* To do *
Copy every line of the data that includes the string "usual".

* Data section *
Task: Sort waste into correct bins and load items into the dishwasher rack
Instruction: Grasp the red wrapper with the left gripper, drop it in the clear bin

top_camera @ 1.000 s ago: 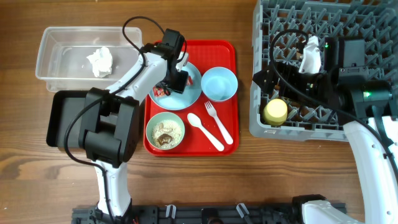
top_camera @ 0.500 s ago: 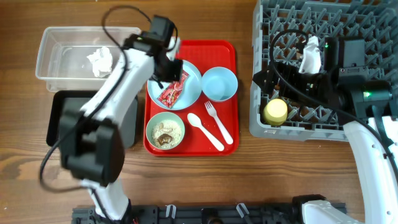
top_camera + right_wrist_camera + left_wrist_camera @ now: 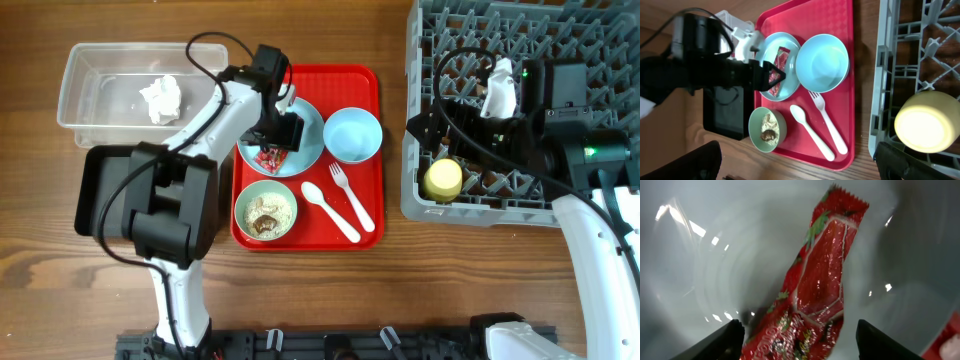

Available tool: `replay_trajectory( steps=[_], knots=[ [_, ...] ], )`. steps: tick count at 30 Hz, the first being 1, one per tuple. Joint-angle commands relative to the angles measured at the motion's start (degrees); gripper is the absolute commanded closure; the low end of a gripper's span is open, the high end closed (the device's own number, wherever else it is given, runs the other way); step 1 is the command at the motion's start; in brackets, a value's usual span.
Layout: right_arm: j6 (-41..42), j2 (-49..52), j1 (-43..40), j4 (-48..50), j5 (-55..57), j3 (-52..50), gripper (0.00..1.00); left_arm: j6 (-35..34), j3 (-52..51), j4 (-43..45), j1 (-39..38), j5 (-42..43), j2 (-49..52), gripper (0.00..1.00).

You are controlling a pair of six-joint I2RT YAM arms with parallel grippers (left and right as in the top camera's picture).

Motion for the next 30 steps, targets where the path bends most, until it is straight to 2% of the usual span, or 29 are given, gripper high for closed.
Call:
replay_trajectory(
  steps=[1,4,5,6,11,17,19,20,21,22,24,26,30],
  knots=[
    [0.6,-0.7,0.2,0.0,-0.9,1.1,0.00,0.5,0.2,0.5,0.2,0.7,0.5,0.43],
    [0.6,-0.7,0.2,0.1,-0.9,1.1,0.00,0.5,0.1,0.2,-0.3,0.7,0.5,0.72],
    [0.6,-0.7,0.2,0.1,-0.9,1.1,0.00,0.4,0.1,-0.2,-0.4,0.7,0.5,0.91],
    [0.6,-0.7,0.2,0.1,-0.9,1.1,0.00,-0.4,0.1,-0.5,-0.4,0.7,0.5,0.96],
    [0.6,-0.7,0.2,0.1,-0.9,1.1,0.00,-4.9,0.6,-2.0,0.0,0.7,-1.9,0.96],
    [0.6,-0.7,0.2,-0.2,-0.9,1.1,0.00,-13.2,3.1,-3.4,2.4,2.4,-10.7,0.96],
    [0.6,-0.7,0.2,-0.2,-0.9,1.1,0.00,-17.6,3.1,-3.8,2.5,2.2,-11.7,0.96],
    [0.6,-0.7,0.2,-0.2,-0.9,1.1,0.00,-22.3,2.7,-4.0,2.4,2.2,-11.5,0.89],
    [0.6,-0.7,0.2,-0.2,-0.9,1.1,0.00,-24.0,1.9,-3.3,2.3,2.2,-11.0,0.82],
    [0.6,-0.7,0.2,-0.2,-0.9,1.1,0.00,-23.9,1.0,-2.3,2.1,2.2,-10.7,0.78],
    [0.6,-0.7,0.2,-0.4,-0.9,1.1,0.00,-23.9,-0.7,-0.1,1.8,2.2,-9.4,0.57],
    [0.6,-0.7,0.2,-0.6,-0.9,1.1,0.00,-23.9,-2.3,1.7,1.4,2.4,-7.8,0.45],
    [0.6,-0.7,0.2,-0.7,-0.9,1.1,0.00,-23.9,-4.0,4.3,0.9,2.8,-5.2,0.43]
  ],
)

* Your solution *
Available tool: `replay_trajectory( steps=[_], knots=[ [_, ...] ], )`. steps: tick count at 30 Hz, the first being 1, one per tuple. Joint-angle commands relative to the angles measured at the motion's start (degrees); gripper is the absolute commanded closure; the low end of a gripper's span is open, the high end closed (the device's own number, wherever else it is given, runs the other way); step 1 is the command at the motion's start; in brackets, a value's usual span.
Motion for the next 30 steps, targets where the path bends most, until it is straight to 2% of the usual span, or 29 are given, gripper high for closed.

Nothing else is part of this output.